THE TASK: Which lines hold the word "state"? Copy each of them from the material.

EXERCISE DATA:
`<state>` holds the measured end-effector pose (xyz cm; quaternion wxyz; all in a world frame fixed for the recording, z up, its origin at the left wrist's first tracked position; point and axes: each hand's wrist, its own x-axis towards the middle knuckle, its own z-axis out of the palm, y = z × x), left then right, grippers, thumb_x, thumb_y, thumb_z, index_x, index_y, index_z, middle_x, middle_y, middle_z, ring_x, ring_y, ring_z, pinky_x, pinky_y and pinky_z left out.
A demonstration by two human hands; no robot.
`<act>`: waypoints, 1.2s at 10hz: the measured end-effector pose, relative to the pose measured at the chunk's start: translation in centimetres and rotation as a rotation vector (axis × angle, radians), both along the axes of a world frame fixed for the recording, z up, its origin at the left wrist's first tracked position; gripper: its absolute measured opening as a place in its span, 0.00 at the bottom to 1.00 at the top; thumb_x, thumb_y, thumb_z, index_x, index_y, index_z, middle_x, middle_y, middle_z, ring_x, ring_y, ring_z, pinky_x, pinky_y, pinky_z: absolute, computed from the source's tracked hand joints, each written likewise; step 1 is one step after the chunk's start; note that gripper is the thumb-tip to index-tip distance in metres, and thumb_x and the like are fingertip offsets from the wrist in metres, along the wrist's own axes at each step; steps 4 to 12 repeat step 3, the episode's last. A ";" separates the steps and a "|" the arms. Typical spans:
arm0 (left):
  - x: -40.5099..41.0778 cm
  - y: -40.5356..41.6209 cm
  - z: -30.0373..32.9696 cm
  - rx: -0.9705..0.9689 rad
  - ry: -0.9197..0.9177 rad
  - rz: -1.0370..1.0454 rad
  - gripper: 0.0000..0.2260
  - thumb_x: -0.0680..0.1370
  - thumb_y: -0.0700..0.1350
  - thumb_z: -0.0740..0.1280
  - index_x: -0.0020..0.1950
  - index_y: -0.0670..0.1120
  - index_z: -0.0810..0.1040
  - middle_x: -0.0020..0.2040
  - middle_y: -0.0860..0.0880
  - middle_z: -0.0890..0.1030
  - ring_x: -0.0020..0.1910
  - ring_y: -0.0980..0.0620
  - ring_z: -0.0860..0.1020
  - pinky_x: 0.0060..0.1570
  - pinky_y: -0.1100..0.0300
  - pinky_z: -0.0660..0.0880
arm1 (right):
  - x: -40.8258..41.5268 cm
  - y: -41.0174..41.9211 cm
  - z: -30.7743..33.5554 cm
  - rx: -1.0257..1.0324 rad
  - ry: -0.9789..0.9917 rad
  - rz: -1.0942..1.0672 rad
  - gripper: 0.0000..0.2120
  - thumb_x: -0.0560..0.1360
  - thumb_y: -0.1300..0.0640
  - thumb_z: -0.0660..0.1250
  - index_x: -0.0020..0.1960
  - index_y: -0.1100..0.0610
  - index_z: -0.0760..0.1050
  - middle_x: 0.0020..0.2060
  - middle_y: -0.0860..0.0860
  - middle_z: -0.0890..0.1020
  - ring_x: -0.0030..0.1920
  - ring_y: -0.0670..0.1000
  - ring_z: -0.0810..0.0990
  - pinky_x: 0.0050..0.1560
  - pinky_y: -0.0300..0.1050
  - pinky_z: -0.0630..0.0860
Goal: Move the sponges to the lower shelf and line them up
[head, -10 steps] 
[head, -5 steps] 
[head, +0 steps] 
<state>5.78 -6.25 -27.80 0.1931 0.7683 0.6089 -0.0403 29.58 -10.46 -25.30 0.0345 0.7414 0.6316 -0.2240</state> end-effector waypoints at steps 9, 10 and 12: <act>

EXERCISE RESPONSE:
`<state>` holds the measured end-effector pose (xyz cm; quaternion wxyz; all in a world frame fixed for the recording, z up, its origin at the left wrist's first tracked position; point and axes: each hand's wrist, its own x-axis towards the middle knuckle, its own z-axis out of the palm, y = z × x), left then right, grippers, thumb_x, thumb_y, thumb_z, index_x, index_y, index_z, middle_x, middle_y, middle_z, ring_x, ring_y, ring_z, pinky_x, pinky_y and pinky_z left out.
<state>5.78 -6.25 -27.80 0.1931 0.7683 0.6089 -0.0403 29.58 -10.46 -25.30 0.0345 0.7414 0.6316 -0.2240</state> end-effector waypoints at steps 9, 10 and 12: <act>

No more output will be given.